Retype the data exactly, so that every line matches the original.

### [Data shown]
= = =
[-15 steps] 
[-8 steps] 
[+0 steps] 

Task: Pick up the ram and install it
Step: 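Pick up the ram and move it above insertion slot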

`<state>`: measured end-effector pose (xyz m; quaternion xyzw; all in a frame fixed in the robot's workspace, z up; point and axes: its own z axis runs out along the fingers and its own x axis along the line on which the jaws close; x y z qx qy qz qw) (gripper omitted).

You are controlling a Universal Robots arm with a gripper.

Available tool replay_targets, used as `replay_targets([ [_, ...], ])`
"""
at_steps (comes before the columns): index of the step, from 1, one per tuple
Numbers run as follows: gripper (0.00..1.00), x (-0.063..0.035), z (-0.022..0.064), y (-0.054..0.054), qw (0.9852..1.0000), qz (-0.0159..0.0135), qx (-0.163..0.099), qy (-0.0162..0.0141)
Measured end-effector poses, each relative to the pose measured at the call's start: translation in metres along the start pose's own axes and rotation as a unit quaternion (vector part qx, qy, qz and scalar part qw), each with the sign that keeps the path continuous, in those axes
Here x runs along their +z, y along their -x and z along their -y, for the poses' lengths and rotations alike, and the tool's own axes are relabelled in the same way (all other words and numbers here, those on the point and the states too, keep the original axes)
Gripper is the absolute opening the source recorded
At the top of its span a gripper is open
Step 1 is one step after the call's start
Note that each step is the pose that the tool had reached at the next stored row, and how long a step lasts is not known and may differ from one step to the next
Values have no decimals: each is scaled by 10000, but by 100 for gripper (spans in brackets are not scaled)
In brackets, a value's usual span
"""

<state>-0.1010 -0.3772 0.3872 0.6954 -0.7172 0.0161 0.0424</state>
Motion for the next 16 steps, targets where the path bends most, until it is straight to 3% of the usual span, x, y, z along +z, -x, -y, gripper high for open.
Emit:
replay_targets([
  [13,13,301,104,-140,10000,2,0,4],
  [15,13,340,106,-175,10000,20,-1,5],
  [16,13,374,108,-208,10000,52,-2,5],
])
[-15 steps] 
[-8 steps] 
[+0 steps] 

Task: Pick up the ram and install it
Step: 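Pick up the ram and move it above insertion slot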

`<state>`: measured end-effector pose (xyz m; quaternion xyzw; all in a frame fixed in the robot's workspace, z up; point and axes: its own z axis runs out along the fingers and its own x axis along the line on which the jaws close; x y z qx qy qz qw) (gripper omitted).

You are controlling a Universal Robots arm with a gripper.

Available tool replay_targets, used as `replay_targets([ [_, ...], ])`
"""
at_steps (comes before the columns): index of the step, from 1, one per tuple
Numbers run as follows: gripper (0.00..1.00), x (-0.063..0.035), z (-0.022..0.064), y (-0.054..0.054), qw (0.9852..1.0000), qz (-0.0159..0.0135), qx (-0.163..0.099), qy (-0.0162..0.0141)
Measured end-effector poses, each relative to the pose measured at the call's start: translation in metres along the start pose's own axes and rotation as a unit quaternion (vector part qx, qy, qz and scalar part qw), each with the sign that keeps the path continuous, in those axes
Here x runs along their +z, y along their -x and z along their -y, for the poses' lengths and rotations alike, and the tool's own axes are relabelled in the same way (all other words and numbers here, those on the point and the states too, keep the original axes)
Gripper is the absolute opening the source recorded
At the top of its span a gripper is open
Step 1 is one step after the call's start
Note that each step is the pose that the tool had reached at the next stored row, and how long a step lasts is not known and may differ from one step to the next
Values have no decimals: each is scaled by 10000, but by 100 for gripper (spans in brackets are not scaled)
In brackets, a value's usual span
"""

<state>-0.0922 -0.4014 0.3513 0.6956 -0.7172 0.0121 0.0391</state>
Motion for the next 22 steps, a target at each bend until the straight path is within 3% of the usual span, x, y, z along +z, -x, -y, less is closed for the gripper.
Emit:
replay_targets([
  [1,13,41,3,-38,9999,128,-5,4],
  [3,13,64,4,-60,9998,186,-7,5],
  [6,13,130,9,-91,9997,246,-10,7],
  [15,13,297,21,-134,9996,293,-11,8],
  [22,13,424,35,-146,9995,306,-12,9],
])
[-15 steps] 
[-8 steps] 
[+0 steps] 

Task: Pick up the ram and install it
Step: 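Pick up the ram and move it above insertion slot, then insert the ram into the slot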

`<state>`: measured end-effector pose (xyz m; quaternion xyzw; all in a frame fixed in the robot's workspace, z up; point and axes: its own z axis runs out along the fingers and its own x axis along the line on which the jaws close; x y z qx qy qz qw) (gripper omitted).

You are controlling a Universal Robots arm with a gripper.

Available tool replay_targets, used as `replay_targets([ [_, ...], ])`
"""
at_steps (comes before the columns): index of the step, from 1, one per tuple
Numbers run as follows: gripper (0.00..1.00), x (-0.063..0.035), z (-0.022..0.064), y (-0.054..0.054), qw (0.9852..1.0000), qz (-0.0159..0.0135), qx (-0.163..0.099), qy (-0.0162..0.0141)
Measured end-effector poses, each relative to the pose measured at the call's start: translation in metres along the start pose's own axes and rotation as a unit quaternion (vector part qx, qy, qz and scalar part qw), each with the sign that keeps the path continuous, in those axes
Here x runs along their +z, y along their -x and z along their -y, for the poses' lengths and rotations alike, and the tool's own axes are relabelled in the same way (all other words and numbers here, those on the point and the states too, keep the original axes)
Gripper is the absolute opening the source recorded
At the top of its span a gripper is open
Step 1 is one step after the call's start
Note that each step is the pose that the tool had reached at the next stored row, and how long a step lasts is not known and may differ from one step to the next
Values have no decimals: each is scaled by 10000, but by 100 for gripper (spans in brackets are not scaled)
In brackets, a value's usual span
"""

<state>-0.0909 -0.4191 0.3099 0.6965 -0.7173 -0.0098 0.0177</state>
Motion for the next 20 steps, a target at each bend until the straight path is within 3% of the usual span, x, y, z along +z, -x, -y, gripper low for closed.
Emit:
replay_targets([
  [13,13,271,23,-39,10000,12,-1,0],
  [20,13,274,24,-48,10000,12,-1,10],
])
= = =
### [Written response]
[-15 steps] 
[-8 steps] 
[+0 steps] 

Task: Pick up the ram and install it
Step: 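Pick up the ram and move it above insertion slot
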
`<state>`: measured end-effector pose (xyz m; quaternion xyzw; all in a frame fixed in the robot's workspace, z up; point and axes: its own z axis runs out along the fingers and its own x axis along the line on which the jaws close; x y z qx qy qz qw) (gripper omitted).

You are controlling a Universal Robots arm with a gripper.

Available tool replay_targets, used as `replay_targets([ [_, ...], ])`
"""
at_steps (comes before the columns): index of the step, from 1, one per tuple
Numbers run as follows: gripper (0.00..1.00), x (-0.063..0.035), z (-0.022..0.064), y (-0.054..0.054), qw (0.9852..1.0000), qz (-0.0159..0.0135), qx (-0.163..0.099), qy (-0.0162..0.0141)
Measured end-effector poses, each relative to the pose measured at the call's start: translation in metres along the start pose's own axes and rotation as a unit quaternion (vector part qx, qy, qz and scalar part qw), each with the sign that keeps the path continuous, in those axes
Here x runs along their +z, y along their -x and z along their -y, for the poses' lengths and rotations alike, and the tool's own axes are relabelled in the same way (all other words and numbers here, those on the point and the states too, keep the original axes)
Gripper is the absolute opening the source recorded
At the top of its span a gripper is open
Step 1 is one step after the call's start
Note that each step is the pose that the tool had reached at the next stored row, and how long a step lasts is not known and may differ from one step to the next
Values have no decimals: each is scaled by 10000, but by 100 for gripper (spans in brackets are not scaled)
In brackets, a value's usual span
"""

<state>-0.1010 -0.3772 0.3872 0.6954 -0.7172 0.0161 0.0424</state>
Motion for the next 16 steps, targets where the path bends most, until it is straight to 3% of the usual span, x, y, z along +z, -x, -y, gripper high for open.
Emit:
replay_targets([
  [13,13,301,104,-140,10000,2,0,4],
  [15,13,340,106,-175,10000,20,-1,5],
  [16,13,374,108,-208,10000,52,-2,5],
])
[-15 steps] 
[-8 steps] 
[+0 steps] 

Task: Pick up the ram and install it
Step: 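Pick up the ram and move it above insertion slot
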
`<state>`: measured end-effector pose (xyz m; quaternion xyzw; all in a frame fixed in the robot's workspace, z up; point and axes: its own z axis runs out along the fingers and its own x axis along the line on which the jaws close; x y z qx qy qz qw) (gripper omitted).

You are controlling a Universal Robots arm with a gripper.

Available tool replay_targets, used as `replay_targets([ [_, ...], ])`
"""
at_steps (comes before the columns): index of the step, from 1, one per tuple
Numbers run as follows: gripper (0.00..1.00), x (-0.063..0.035), z (-0.022..0.064), y (-0.054..0.054), qw (0.9852..1.0000), qz (-0.0159..0.0135), qx (-0.163..0.099), qy (-0.0162..0.0141)
Measured end-effector poses, each relative to the pose measured at the call's start: translation in metres along the start pose's own axes and rotation as a unit quaternion (vector part qx, qy, qz and scalar part qw), each with the sign that keeps the path continuous, in those axes
Here x runs along their +z, y along their -x and z along their -y, for the poses' lengths and rotations alike, and the tool's own axes are relabelled in the same way (all other words and numbers here, those on the point and the states too, keep the original axes)
Gripper is the absolute opening the source recorded
At the top of its span a gripper is open
Step 1 is one step after the call's start
Note that each step is the pose that the tool had reached at the next stored row, and how long a step lasts is not known and may differ from one step to the next
Values have no decimals: each is scaled by 10000, but by 100 for gripper (spans in brackets are not scaled)
In brackets, a value's usual span
"""

<state>-0.0922 -0.4014 0.3513 0.6956 -0.7172 0.0121 0.0391</state>
Motion for the next 22 steps, a target at each bend until the straight path is within 3% of the usual span, x, y, z along +z, -x, -y, less is closed for the gripper.
Emit:
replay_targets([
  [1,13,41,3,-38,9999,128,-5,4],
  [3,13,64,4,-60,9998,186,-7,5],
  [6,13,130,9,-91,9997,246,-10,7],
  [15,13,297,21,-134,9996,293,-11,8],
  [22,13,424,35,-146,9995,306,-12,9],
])
[-15 steps] 
[-8 steps] 
[+0 steps] 

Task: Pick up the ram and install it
Step: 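Pick up the ram and move it above insertion slot, then insert the ram into the slot
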
`<state>`: measured end-effector pose (xyz m; quaternion xyzw; all in a frame fixed in the robot's workspace, z up; point and axes: its own z axis runs out along the fingers and its own x axis along the line on which the jaws close; x y z qx qy qz qw) (gripper omitted).

You are controlling a Universal Robots arm with a gripper.

Available tool replay_targets, used as `replay_targets([ [_, ...], ])`
"""
at_steps (comes before the columns): index of the step, from 1, one per tuple
Numbers run as follows: gripper (0.00..1.00), x (-0.063..0.035), z (-0.022..0.064), y (-0.054..0.054), qw (0.9852..1.0000), qz (-0.0159..0.0135), qx (-0.163..0.099), qy (-0.0162..0.0141)
Measured end-effector poses, each relative to the pose measured at the call's start: translation in metres along the start pose's own axes and rotation as a unit quaternion (vector part qx, qy, qz and scalar part qw), each with the sign that keeps the path continuous, in those axes
Here x runs along their +z, y along their -x and z along their -y, for the poses' lengths and rotations alike, and the tool's own axes are relabelled in the same way (all other words and numbers here, those on the point and the states too, keep the original axes)
Gripper is the absolute opening the source recorded
At the top of its span a gripper is open
Step 1 is one step after the call's start
Note that each step is the pose that the tool had reached at the next stored row, and how long a step lasts is not known and may differ from one step to the next
Values have no decimals: each is scaled by 10000, but by 100 for gripper (spans in brackets are not scaled)
In brackets, a value's usual span
"""

<state>-0.0909 -0.4191 0.3099 0.6965 -0.7173 -0.0098 0.0177</state>
Motion for the next 20 steps, a target at each bend until the straight path is within 3% of the usual span, x, y, z along +z, -x, -y, gripper low for closed.
Emit:
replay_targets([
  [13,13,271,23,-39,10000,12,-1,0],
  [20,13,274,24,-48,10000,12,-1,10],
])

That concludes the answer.